The first performance of the 15-minute play was March 1, 1968 at Old Assembly Hall at Colet Court, a school in London. About 2,500 people saw the show’s second performance, on May 12, 1968, at Westminster Central Hall, a Methodist church in London. Unbeknownst to Rice and Webber, a music critic from the Sunday Times was in attendance. The critic, Derek Jewell, gave the show a good review, which helped raise funds for future performances.

All the while, Rice and Webber expanded the show to include more and more songs.

The show was first performed on Broadway in 1982 at the Royale Theatre.

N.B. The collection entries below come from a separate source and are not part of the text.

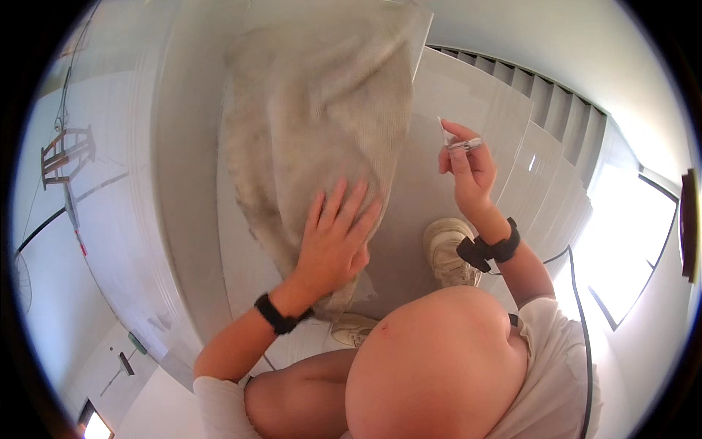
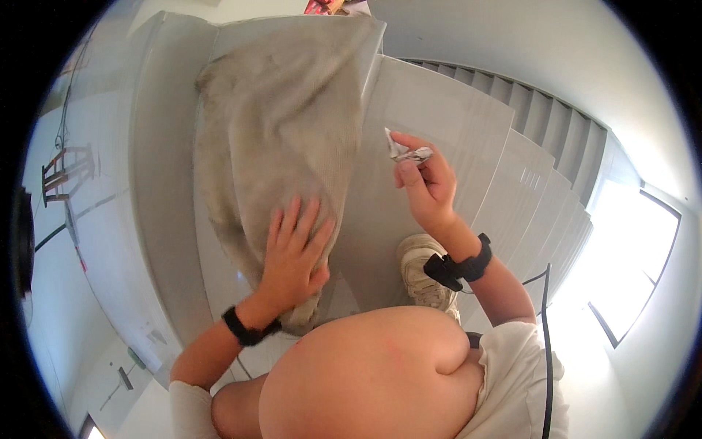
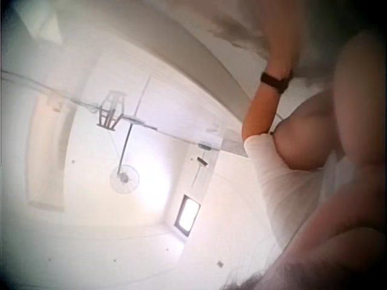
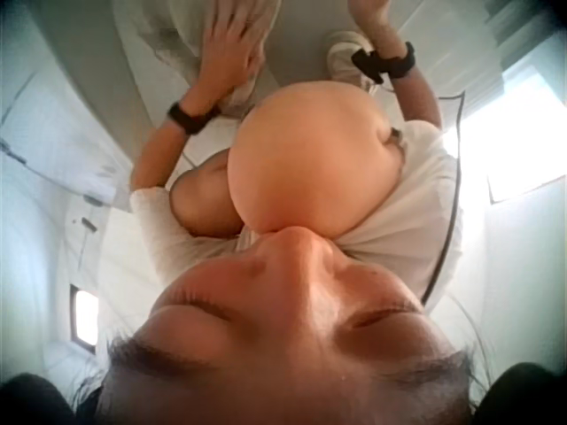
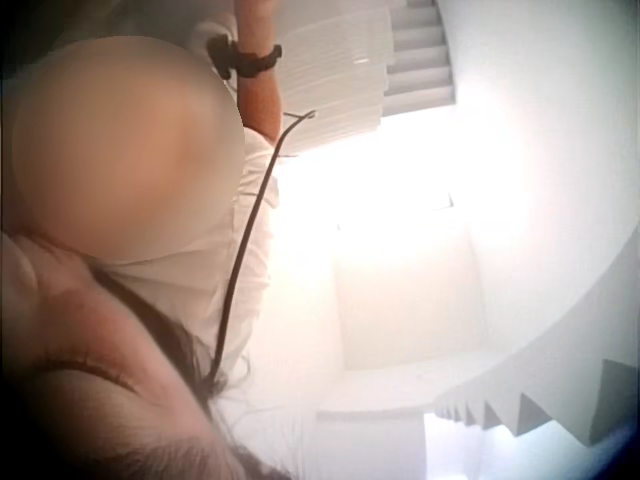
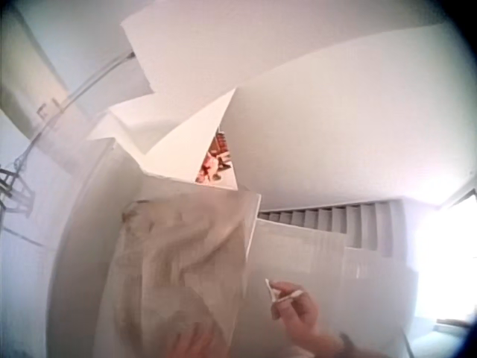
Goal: The person applies sealant to the joints of a white staircase using a small card to spread the material and a cloth to wipe away the excess.
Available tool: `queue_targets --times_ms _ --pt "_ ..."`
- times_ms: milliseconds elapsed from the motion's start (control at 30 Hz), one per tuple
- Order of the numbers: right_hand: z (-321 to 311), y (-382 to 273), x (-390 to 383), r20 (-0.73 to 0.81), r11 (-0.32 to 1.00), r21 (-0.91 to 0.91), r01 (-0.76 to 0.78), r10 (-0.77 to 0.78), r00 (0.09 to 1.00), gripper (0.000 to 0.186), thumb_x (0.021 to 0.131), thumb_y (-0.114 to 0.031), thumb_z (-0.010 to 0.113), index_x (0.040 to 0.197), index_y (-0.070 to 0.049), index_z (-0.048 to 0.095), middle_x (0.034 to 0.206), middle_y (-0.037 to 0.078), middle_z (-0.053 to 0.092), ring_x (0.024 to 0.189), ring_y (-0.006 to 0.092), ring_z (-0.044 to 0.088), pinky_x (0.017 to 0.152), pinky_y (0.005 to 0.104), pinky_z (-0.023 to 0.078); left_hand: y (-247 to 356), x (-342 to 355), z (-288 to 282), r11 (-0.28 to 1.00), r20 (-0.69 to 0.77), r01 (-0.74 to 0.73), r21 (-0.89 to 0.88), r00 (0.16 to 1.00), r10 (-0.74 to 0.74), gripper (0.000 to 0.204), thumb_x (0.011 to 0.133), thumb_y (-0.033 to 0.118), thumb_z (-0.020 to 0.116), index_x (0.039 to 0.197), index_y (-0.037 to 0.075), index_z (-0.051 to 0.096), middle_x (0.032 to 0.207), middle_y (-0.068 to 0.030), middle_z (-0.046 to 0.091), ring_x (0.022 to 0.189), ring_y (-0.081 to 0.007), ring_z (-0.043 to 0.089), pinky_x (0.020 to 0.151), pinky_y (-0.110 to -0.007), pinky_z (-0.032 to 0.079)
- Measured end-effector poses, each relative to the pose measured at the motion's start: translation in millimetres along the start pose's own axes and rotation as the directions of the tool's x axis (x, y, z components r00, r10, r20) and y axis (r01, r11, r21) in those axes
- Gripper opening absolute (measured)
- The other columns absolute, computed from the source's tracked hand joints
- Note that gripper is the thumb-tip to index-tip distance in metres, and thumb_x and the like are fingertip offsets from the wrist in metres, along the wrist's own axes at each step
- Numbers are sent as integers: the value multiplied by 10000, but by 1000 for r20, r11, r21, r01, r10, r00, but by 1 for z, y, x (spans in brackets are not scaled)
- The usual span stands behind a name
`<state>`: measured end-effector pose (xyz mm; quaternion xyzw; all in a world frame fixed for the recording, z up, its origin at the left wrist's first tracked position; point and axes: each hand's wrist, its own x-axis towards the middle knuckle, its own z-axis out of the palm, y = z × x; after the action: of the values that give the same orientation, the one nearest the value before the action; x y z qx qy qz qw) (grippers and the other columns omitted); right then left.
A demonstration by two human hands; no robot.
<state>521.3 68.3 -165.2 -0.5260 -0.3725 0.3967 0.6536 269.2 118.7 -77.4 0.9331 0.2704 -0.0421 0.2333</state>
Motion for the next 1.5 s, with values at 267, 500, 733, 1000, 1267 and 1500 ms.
queue_targets --times_ms 267,500,733,1000,1267,1500 --pt "-2 3 -3 13 999 28 -35 34 999 318 1026 -112 534 1317 9 572 781 -21 539 689 75 521 614 214 417 3 -195 54 989 185 -143 45 974 133 549 842 334 639 1351 135 582 1494 -139 442 1391 -390 359 1115 -609 264" --pt "3 1 0 39 999 7 -49 48 998 318 1019 -103 534 1315 6 577 763 -18 542 680 72 524 600 217 415 10 -156 43 994 216 -64 86 975 44 545 821 334 633 1341 174 599 1419 -83 494 1270 -312 447 1042 -535 345" --pt "-5 3 3 -31 998 -22 -53 52 998 319 1035 -128 512 1315 15 567 752 -9 551 686 75 515 622 227 415 -5 -12 -4 977 147 -206 50 969 197 765 630 193 702 1376 129 546 1464 -17 466 1301 -212 435 1041 -391 376" --pt "-3 -4 9 -70 999 -38 -33 30 997 334 1049 -171 512 1312 28 563 737 -2 551 667 76 501 625 226 414 -23 115 -16 967 -256 -253 -20 937 240 703 683 94 676 1375 142 557 1543 -59 400 1434 -312 340 1151 -538 287" --pt "-12 -5 8 -95 996 -90 -1 -7 995 345 1051 -187 511 1302 46 553 730 19 569 651 88 509 605 236 423 4 41 -4 992 -49 -7 -125 999 1 715 679 77 696 1375 175 568 1569 -103 349 1444 -354 320 1092 -572 359" --pt "2 -17 19 -53 996 -95 3 -8 999 337 1054 -172 484 1303 48 541 713 26 571 630 80 497 575 222 395 22 -95 30 998 68 54 -38 996 -52 697 716 131 700 1394 209 558 1549 -78 391 1407 -322 379 1009 -529 427"
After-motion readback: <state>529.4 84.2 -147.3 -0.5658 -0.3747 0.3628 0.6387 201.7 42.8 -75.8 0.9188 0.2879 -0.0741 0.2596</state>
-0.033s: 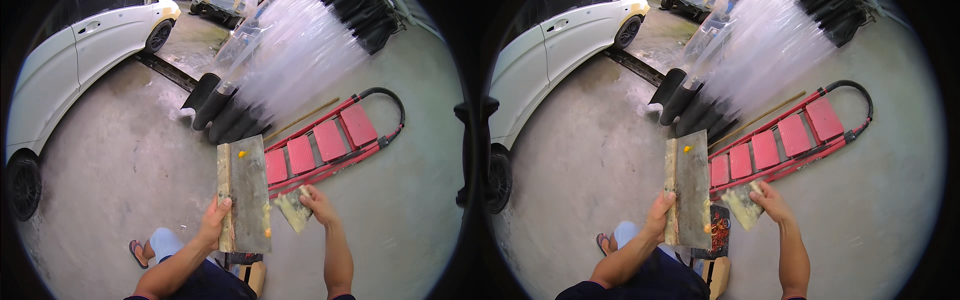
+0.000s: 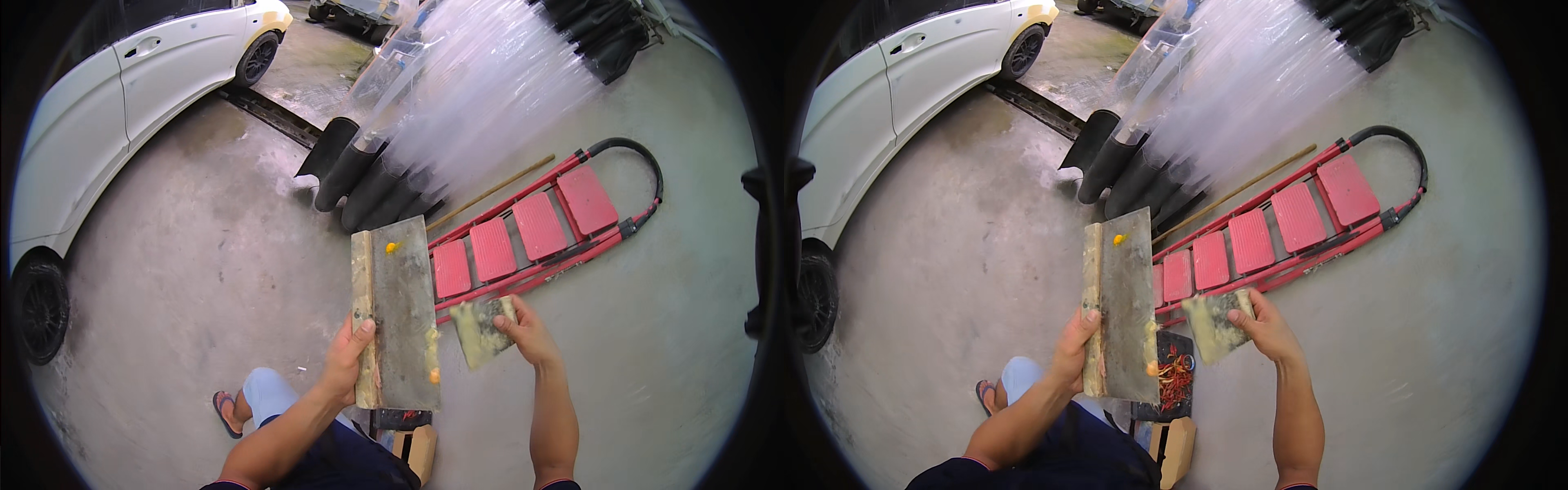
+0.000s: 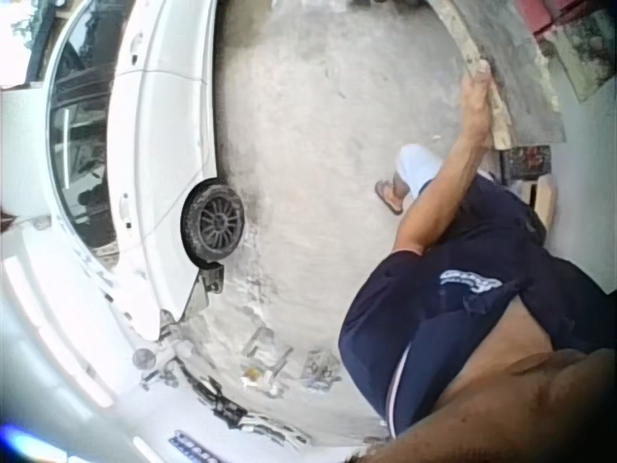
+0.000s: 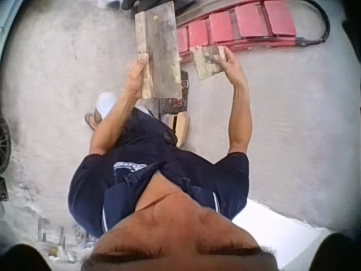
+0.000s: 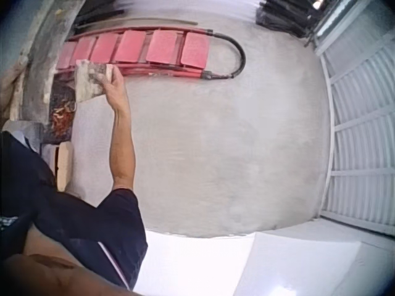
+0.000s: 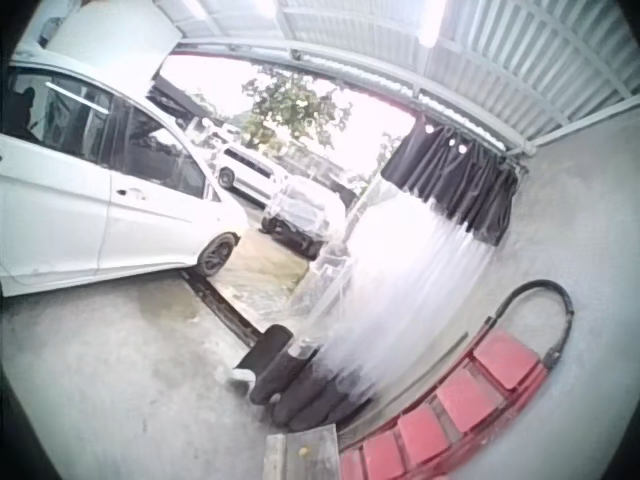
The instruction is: The person opens a can of yellow body filler, scoops some onto a wooden mixing board, and mixes it with a putty knife. They then apply the filler to a small dent on the rear quarter panel of a white car using the putty knife.
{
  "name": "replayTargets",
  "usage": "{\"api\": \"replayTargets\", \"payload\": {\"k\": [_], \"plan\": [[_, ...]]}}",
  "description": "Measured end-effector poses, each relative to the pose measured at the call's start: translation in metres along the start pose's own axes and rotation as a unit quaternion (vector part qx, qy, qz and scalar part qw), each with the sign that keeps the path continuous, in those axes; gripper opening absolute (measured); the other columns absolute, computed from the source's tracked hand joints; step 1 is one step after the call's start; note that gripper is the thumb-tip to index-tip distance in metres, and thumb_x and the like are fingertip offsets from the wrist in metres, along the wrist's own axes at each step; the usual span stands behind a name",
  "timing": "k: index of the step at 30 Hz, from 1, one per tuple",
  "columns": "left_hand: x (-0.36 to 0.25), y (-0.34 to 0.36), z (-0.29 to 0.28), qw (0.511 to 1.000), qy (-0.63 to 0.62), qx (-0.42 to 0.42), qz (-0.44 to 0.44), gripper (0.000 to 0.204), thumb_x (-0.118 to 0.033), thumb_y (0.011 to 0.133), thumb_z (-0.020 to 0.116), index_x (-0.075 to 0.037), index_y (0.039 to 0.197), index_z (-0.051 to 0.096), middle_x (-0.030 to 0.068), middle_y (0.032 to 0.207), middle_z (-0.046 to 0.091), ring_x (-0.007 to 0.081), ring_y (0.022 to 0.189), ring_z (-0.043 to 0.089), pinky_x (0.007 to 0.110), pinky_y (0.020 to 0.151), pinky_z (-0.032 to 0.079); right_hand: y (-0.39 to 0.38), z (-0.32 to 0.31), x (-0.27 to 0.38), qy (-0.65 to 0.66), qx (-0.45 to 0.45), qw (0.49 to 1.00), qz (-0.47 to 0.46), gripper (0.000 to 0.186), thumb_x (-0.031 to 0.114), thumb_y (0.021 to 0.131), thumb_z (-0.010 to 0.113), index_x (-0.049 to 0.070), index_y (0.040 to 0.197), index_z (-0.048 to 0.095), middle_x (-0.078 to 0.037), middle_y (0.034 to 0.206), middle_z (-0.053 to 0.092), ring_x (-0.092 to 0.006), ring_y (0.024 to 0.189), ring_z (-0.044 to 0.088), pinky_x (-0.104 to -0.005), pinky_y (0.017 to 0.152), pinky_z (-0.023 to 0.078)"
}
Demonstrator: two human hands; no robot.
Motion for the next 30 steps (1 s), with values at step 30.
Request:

A movie version of the play by Really Useful Films, starring Donny Osmond (Joseph), Maria Friedman (narrator), Richard Attenborough (Jacob), and Joan Collins (Potiphar’s wife), came out in 1999, directed by David Mallet.

Joseph & the Jews

Although some members of the Jewish community had denounced Superstar as anti-Semitic, there was no such criticism of Joseph. “‘We were accused of being anti-Jewish in Superstar by one or two extreme rabbis,’” Rice said in the 1981 interview. “‘Of course we weren’t. I think most of the people protesting didn’t really listen to Superstar. They just objected, rather, on principle to the idea of rock music being mixed up with God. Rock music has evil connotations in that context.”

Jewish audiences have embraced Joseph, which is a popular production at Jewish summer camps and schools. According to Shira Epstein, professor of education at Jewish Theological Seminary, “If you study, work in, or support Jewish camps, youth groups, day schools, or retirement homes, chances are that at some point in your lifetime you will play a part or be forced to hold a camcorder for two hours during this telling of one of the most famed Genesis narratives.” At age 13. Epstein was cast in two different versions of Joseph.

Jewish youth have performed the play in Hebrew translation. Rabbi Ruth Gan Kagan, founder and spiritual leader of the Jerusalem-based “prayer and study community” Nava Tehila, has set the songs from the Friday night Kabbalat Shabbat service to tunes from Joseph.

The many who have fallen in love with Joseph don’t seem to care that the theatrical version diverges from the Genesis story. Ultimately, the play’s prologue, no doubt aimed at students, also rings true biblically. “We all dream a lot,  some are lucky, some are not. But if you think it, want it, dream it, then it’s real,” sings the narrator. “You are what you feel. But all that I say can be told another way. In the story of a boy whose dream came true.” Joseph indeed earns the nickname his brothers give him in Genesis 37:19: baal ha’halomet, the custodian of dreams.